Overview

This class explores technologies, techniques, and designs for cloud data center networking, using real production networks at cloud providers like Google, Microsoft, and Amazon as an example. Topics include multipath topologies and routing, load balancing, network virtualization, fault-tolerance, performance isolation, network acceleration (e.g. RDMA), in-network computing, explicit congestion control, and protocol independent programmable networking hardware. Ultimately, the goal is to foster an understanding of the many different aspects of data center networking in a way that is both comprehensive and current.

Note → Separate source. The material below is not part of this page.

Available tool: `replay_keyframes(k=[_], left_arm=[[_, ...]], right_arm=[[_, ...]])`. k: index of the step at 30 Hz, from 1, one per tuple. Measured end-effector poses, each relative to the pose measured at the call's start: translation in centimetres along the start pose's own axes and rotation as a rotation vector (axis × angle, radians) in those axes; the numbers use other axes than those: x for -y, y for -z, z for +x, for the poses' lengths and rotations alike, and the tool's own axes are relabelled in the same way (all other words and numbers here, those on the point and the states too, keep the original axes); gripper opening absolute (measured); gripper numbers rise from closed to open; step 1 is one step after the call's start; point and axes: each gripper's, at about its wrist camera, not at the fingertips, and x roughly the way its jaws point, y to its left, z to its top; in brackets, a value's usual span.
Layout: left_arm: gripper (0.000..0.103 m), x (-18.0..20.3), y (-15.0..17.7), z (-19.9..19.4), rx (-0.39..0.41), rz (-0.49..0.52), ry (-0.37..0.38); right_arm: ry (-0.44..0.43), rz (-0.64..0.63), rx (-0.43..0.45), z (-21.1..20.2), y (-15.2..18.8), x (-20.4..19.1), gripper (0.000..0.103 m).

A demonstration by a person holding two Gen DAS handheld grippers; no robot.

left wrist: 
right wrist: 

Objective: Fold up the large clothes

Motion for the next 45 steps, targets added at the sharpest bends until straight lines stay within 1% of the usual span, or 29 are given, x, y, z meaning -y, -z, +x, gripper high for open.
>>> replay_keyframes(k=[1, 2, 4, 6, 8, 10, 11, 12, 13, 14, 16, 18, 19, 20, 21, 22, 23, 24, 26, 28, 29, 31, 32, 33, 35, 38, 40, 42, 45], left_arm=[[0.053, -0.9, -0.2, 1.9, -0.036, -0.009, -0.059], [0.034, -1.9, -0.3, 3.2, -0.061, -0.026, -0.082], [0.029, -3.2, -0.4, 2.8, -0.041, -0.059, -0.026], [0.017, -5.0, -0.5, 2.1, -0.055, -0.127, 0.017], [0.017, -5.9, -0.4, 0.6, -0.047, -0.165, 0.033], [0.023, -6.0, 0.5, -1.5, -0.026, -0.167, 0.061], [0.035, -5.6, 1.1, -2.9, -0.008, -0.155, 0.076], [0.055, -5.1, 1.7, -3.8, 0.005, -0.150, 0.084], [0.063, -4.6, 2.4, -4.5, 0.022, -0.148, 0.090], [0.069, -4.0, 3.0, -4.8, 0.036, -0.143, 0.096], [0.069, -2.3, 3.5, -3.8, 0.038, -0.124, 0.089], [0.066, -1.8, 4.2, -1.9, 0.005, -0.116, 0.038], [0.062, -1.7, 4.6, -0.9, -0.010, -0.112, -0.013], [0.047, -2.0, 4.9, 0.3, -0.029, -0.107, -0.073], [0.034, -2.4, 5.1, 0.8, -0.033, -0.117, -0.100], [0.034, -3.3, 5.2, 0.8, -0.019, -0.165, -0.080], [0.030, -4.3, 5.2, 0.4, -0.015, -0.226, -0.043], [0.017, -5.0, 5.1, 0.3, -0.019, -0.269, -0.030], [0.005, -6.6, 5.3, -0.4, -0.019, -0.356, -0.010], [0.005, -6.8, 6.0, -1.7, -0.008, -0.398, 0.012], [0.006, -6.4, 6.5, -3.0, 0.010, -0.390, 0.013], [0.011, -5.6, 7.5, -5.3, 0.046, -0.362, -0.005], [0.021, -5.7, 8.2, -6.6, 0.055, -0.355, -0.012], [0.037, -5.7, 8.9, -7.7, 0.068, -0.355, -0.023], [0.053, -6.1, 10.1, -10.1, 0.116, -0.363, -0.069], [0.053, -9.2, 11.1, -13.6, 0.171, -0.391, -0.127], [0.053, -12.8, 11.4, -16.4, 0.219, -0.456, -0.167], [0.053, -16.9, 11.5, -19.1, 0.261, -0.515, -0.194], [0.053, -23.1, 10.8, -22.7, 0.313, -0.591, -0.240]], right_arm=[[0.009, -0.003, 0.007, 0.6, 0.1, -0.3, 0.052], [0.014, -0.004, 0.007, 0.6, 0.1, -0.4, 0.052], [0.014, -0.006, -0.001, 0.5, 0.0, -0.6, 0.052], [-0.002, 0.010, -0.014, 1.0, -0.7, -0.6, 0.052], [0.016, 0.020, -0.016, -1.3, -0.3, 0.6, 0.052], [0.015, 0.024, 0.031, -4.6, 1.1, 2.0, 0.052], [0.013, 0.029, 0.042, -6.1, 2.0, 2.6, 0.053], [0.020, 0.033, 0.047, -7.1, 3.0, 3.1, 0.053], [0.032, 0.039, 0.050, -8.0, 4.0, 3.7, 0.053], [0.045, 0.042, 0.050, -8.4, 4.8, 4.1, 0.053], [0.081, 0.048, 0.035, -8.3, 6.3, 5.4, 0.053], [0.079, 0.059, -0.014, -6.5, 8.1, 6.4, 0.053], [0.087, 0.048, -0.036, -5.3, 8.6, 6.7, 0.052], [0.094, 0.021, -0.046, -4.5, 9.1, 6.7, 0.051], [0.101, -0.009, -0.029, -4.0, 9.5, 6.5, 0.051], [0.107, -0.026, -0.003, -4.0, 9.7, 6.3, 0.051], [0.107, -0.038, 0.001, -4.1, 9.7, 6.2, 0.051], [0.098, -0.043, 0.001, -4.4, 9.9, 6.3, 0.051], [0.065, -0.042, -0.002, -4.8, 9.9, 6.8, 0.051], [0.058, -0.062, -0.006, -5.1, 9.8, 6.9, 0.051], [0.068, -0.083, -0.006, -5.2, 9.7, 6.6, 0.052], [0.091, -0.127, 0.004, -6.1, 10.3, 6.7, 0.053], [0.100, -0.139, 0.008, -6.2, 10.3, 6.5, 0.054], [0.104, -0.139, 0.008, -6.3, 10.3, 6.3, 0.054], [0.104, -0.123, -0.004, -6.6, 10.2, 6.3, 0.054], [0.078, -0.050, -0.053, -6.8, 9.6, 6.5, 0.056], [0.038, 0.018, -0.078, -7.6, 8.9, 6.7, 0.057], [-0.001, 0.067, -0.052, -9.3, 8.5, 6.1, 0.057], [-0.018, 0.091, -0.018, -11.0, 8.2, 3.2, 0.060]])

By the end of this course, you will have a good understanding of the main elements that work together to form a data center network. This includes the topologies and techniques that are used to scale data center networks to hundreds of thousands of servers and the services and accelerators that are used to scale the performance of the distributed applications that are run in data centers.

Evaluation will include in paper reviews and discussion, two homeworks, and a final project.

Prerequisites

This class covers both advanced networking concepts and low level network programming; as such, for this course, thorough understanding of operating systems concepts as covered in CS 361 and networking concepts covered in CS 450 is highly recommended. If you took CS 361 or CS 450 but struggled with either the concepts or homework assignments, you may want to reconsider taking this class until you have gained a bit more experience with low-level programming and the POSIX API.

Peer Instruction

This course will be taught using Peer-Instruction, a teaching model which places stronger emphasis on classroom discussion and student interaction.

Evaluation

Grades are curved based on an aggregate course score. The course grade weighting is:

Task % of total grade
Paper Reviews 25
Class Participation 15*
Homeworks 35
Project 25

PAPER REVIEWS

Every class meeting, we will discuss at least one research paper. By 12:15pm the day of class, everyone will have to submit a Paper review to the Course Discussion Website (Piazza).

CLASS PARTICIPATION

Participation is an incredibly important facet of this course. The baseline Class Participation grade will be based off of both participating in classroom discussion questions and participating in discussion of paper reviews on Piazza. (*) Your class participation grade can grow to a maximum of 25 through exceptional participation. Additional points are a bonus reserved for substantial contributions, entirely at the instructor’s discretion. Exceptional participation includes early reports of errors in assignments, helpful discussion on Piazza, contribution of helpful code to the common good of the class (e.g. test cases and/or testing scripts) and thoughtful discussions during lecture.

HOMEWORKS

Homeworks will consist of approximately 2-3 programming projects with duration between one and two weeks. Be sure to consult the online handout or the course discussion website if you have any questions.

Extra credit will not be awarded for early turnins. Zero credit will be given in any of the following cases:

  • No assignment submitted.
  • An assignment submitted after the due date, without notifying the TA before hand.
  • An assignment submitted after the due date, after you’ve used your two late submissions.
  • An assignment submitted more than one week after the original due date.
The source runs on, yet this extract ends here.